Friday, 9 February 2018


            The brother of Zusman Sagalovitsh, he was born in Bialystok, Russian Poland.  As a youth he moved to Lodz, where he received his education and later became a teacher.  During WWI he was active in the Bund.  He was a cofounder of the “school and popular education association” which in 1916 moved to set up a Jewish school in Lodz, and he was a teacher in the Bund schools—the subsequent Medem Schools.  In 1921 he left for Soviet Russia and until 1930 was involved in Yiddish school curriculum in Minsk.  He later lived for a time in Birobidzhan, where he was active with Gezerd (All-Union Association for the Agricultural Settlement of Jewish Workers in the USSR) and other institutions involving Yiddish schools, culture, and the press.  He began writing in Lebens-fragen (Life issues) in Warsaw and in Lodzher veker (Lodz alarm), and later in Soviet Russia he contributed to: Af di vegn tsu der nayer shul (On the road to the new school) in Moscow; Oktyabr (October) in Minsk; and Birobidzhaner shtern (Birobidzhan star); among others.  He was the author of Matematik, ershter teyl, arbetbikhl farn III shulyor (Mathematics, part 1, workbook for the third school year) (Minsk, 1926), 185 pp.; together with the Lodz Jewish teacher Yoysef Ravin, Heft far matematishe arbetn (Copybook for mathematical work) (Minsk, 1931), 47 pp.; Arbet-bukh af matematik, farn IV lernyor (Workbook in mathematics, for the fourth school year) (Minsk, 1932), 87 pp.; with A. Shkrabe, Matematik, arbet-bukh farn 7 shul-yor (Mathematics, workbook for the seventh school year) (Minsk, 1932), 149 pp.  In 1935 he was charged with Trotskyism and Jewish nationalism, and he deported to various prison camps and shot.

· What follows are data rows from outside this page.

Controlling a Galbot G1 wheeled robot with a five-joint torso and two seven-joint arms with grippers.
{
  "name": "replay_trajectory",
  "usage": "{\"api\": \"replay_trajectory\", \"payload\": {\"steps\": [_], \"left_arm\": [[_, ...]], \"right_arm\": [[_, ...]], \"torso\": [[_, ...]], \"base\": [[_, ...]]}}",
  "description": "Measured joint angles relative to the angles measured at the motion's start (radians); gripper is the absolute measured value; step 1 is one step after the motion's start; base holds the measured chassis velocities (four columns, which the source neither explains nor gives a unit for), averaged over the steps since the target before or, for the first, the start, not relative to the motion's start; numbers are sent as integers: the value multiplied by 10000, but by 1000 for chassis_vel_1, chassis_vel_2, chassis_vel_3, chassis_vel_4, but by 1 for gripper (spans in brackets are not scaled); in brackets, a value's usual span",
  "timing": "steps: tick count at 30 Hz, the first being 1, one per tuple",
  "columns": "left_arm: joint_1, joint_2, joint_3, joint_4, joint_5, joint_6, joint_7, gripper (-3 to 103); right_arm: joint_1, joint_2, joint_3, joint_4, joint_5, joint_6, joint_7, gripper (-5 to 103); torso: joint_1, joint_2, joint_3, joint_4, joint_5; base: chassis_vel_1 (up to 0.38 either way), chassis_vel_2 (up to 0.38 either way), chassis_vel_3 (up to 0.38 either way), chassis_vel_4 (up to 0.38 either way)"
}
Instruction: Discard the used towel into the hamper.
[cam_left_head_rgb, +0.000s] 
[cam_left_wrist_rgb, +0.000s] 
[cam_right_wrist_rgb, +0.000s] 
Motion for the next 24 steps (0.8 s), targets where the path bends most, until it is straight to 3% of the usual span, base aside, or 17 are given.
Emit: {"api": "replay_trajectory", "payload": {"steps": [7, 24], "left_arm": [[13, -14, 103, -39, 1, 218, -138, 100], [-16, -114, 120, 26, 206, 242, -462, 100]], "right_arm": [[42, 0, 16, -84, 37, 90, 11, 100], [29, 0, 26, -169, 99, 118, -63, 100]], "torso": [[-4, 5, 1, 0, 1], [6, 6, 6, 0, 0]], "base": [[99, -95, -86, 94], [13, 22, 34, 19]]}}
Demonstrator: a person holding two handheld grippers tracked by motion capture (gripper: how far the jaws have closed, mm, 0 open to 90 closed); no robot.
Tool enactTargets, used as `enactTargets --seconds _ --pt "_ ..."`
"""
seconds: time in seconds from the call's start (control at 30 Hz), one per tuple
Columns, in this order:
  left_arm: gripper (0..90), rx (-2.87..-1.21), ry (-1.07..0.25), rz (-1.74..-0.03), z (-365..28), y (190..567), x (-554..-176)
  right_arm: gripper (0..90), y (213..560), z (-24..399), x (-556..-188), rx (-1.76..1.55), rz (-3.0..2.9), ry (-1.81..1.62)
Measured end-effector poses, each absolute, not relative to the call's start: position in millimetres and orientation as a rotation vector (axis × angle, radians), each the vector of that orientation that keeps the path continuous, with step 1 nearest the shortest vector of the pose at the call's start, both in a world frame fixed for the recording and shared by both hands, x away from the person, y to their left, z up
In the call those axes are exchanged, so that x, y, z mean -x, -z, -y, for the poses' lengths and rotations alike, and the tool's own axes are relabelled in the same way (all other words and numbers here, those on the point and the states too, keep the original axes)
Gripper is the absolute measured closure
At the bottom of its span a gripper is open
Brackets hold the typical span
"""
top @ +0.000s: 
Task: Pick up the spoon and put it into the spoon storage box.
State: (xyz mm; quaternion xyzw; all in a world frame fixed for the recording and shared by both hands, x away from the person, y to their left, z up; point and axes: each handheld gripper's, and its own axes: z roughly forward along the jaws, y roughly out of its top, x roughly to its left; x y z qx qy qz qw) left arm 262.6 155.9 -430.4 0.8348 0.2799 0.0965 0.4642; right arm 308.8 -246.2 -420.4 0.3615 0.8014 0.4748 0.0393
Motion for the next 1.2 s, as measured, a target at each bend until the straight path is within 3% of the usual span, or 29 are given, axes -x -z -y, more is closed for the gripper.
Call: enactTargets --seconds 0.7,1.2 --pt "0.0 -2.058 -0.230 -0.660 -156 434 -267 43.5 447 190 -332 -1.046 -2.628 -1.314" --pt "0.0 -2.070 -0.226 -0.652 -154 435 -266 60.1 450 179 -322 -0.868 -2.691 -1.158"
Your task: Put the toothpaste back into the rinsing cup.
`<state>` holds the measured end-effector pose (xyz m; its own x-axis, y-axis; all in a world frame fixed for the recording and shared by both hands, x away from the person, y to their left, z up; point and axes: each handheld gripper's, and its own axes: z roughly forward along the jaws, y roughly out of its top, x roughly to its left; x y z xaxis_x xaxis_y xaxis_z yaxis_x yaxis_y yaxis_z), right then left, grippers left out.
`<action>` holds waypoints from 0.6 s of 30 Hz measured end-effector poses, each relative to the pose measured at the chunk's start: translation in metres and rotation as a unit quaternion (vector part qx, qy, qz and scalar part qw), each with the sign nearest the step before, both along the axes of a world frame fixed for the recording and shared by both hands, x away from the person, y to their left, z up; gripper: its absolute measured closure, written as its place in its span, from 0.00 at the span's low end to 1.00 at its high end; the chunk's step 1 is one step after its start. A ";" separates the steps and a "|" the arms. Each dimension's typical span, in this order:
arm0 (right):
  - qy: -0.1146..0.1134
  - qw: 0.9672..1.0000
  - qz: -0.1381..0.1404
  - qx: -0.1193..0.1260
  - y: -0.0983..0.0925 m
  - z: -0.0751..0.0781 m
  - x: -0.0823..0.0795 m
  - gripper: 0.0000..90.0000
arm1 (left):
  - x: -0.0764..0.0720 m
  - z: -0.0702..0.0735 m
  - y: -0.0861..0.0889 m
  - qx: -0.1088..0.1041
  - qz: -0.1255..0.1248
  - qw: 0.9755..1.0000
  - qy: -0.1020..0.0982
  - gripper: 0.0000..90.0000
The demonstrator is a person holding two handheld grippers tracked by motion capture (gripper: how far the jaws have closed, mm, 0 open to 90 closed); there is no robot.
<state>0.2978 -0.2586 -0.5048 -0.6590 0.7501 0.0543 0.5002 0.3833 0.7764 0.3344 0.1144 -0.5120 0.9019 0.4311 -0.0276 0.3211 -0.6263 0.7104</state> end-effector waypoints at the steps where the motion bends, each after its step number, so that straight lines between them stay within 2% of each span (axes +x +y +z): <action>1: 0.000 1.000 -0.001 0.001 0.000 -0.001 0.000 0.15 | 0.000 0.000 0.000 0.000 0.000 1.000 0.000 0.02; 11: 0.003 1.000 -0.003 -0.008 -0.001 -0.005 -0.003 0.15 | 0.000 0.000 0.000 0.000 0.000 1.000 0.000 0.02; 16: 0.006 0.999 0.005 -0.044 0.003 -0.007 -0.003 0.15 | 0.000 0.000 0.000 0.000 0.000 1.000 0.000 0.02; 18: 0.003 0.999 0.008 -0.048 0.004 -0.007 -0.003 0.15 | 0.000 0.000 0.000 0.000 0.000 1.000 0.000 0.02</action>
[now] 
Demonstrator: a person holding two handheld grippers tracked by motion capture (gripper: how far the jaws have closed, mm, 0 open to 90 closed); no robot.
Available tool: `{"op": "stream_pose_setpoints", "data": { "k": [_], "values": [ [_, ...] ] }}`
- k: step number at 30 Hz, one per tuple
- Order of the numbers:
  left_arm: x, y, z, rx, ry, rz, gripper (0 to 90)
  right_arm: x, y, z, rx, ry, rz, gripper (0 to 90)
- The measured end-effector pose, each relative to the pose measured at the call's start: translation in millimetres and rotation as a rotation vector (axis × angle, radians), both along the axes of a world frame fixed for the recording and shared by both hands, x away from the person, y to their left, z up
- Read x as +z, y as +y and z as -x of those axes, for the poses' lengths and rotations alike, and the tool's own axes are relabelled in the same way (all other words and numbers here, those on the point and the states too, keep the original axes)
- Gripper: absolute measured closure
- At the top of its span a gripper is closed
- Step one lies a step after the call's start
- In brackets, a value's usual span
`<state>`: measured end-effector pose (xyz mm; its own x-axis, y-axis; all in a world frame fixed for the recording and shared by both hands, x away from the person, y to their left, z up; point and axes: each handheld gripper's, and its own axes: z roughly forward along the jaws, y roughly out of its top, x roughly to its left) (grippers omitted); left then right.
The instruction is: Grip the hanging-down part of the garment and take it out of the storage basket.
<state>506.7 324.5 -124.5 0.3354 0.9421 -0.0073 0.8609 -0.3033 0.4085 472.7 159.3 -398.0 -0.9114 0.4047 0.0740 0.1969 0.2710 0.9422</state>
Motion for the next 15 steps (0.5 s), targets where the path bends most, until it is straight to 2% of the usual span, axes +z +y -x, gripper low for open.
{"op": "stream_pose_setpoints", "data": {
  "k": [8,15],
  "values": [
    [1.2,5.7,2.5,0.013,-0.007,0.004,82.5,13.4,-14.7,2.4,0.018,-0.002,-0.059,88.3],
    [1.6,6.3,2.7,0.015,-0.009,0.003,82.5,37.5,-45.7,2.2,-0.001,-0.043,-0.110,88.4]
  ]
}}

Sources: Biblyografishe yorbikher fun yivo (Bibliographic yearbooks from YIVO) (Warsaw, 1928), see index; P. Shvarts, in Foroys (Mexico City) (March 1958); Y. Sh. Herts, Di geshikhjte fun bund in lodzh (The history of the Bund in Lodz) (New York, 1958), see index; information from Manye Raynharts in Toronto, Canada.